From the June 16, 2009 New York Times
June 16, 2009
by Meyrav Wurmser
Ahmadinejad’s recent election “victory” completes a process begun in June 2005, with his first election as president of the Islamic Republic of Iran. After that, Iran went through a quiet revolution consuming the theocracy, which is anchored in the clerics of Qom.
The Iranian Revolutionary Guards Corps (IRGC), particularly the veterans of the Iran-Iraq war, had seized ownership of Iranian revolution from the clerics, whom they accused of being weak-willed opportunists who retreated at the first sign of trouble.
As they have said clearly in their statements, these veterans of that war believe they are the true defenders and vanguards of the revolution, and they have come back to “save” it. For want of better terminology, this can best be described as a theo-fascist coup against a theocracy.
The June 12 elections had come to represent the last desperate attempt by the clerics of Qom to reassert their legitimacy against a crowd that had already essentially wired all power. Knowing that they lacked the repressive powers of the IRGC-run state, they hoped for an “Orange” revolution and sought support from abroad. This took place while we in the West spent immense energy searching to no avail for moderates and moderation, thus ignoring the nature of the regime that we were confronting.
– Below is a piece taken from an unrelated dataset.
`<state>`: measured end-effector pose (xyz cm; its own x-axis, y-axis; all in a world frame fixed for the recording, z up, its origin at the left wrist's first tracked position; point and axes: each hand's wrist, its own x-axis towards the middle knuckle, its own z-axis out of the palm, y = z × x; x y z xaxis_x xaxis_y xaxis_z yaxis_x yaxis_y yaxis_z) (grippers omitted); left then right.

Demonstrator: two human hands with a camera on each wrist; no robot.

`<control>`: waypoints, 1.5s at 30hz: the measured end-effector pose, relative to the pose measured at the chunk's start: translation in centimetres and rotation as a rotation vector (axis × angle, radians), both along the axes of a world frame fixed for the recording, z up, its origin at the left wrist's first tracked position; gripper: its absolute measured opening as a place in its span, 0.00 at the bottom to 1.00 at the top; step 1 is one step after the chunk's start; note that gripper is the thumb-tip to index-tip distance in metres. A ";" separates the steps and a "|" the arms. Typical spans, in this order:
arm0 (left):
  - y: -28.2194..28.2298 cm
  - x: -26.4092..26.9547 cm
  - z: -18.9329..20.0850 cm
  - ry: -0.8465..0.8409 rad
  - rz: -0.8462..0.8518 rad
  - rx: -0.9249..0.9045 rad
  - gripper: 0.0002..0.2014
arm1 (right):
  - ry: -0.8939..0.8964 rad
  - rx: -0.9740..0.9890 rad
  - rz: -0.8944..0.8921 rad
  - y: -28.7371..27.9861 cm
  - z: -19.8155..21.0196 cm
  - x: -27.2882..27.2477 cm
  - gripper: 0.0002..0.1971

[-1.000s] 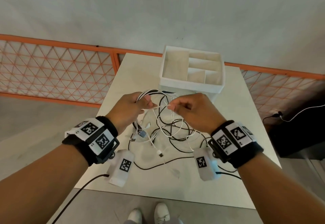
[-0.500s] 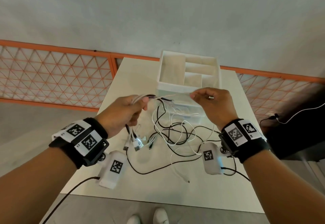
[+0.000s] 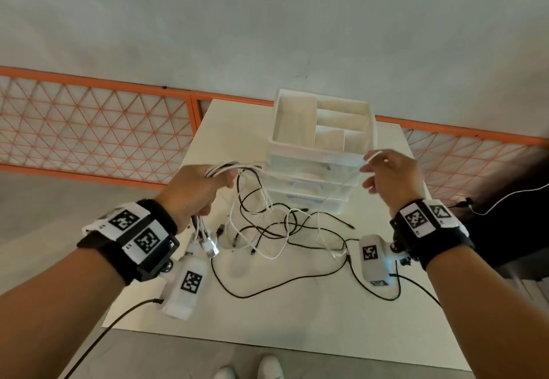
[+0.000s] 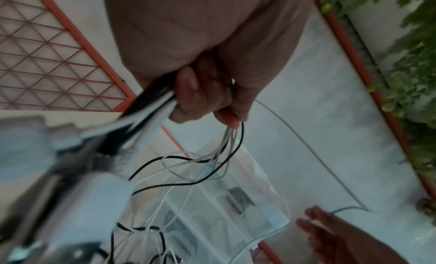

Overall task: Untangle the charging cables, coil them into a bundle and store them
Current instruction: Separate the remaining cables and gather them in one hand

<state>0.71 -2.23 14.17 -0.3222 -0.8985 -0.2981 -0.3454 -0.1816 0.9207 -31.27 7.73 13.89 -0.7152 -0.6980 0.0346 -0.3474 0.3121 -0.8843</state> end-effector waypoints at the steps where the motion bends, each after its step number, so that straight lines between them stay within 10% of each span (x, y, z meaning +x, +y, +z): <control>1: 0.1 -0.2 -0.5 -0.016 0.019 0.046 0.14 | 0.068 -0.028 -0.031 -0.2 0.5 -0.2 0.11; 7: -0.1 -0.4 -0.9 0.090 0.094 0.208 0.11 | 0.210 -0.088 -0.239 0.2 0.0 -0.9 0.09; 15: -0.8 0.0 0.8 0.234 0.116 0.168 0.10 | 0.127 -0.093 -0.076 1.5 -1.3 1.0 0.07; 22: 0.9 -3.3 0.0 0.181 -0.105 0.171 0.09 | 0.035 -0.210 0.413 -0.2 3.3 5.4 0.09; 28: 0.9 -5.4 -1.2 0.071 -0.032 0.183 0.08 | 0.187 -0.407 0.279 -0.8 7.7 5.3 0.09; 38: -1.2 -1.2 0.3 0.056 -0.110 0.167 0.15 | 0.183 0.117 0.039 1.6 -0.5 -3.2 0.12; 45: 0.3 -1.7 2.4 0.142 -0.154 0.030 0.22 | 0.386 0.457 0.255 1.9 -0.2 0.4 0.45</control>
<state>-1.00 -1.94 16.61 -0.4959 -0.8266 -0.2660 -0.2389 -0.1646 0.9570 -30.84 9.63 13.67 -0.5210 -0.8494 -0.0848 -0.7266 0.4934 -0.4782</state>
Our ill focus originated in the second Bush administration and culminated in the Obama administration’s heightened attempts to engage the Iranian regime. A string of failed policies and efforts has created dynamics in Tehran that bolstered the most extreme elements and brought about the current crisis. Israel failed to deliver a withering blow against Iran’s proxies in Lebanon and Gaza in the war of 2006. Then the 2007 U.S. National Intelligence Estimate validated Ahmadinejad by claiming, despite evidence to the contrary, that Iran had stopped working on its nuclear program in 2003. The West engaged — and thus legitimized — the Iranian regime over the last few years.
Even when Iran defied the West and developed a nuclear program, intimidated our allies in the Middle East, and made direct threats against Israel, Washington kept on its course of engagement. Our policies encouraged the Iranian radicals and indulged their schemes, thus enabling a fascist revolution.
But now the façade has been removed; the Iranian regime is a thug-run theo-fascist state without internal Iranian support. We could persist in our attempts at engagement, but that would further legitimize the regime which has proved it means what it says, and it says that it is unwilling to slow its amassing the power to destroy Israel and the West. Or we could turn to a deterrent posture, but this regime seems to hold an apocalyptic mindset shaped in the bloody trenches of the Iran-Iraq war.
Meyrav Wurmser was formerly a Senior Fellow with Hudson Institute.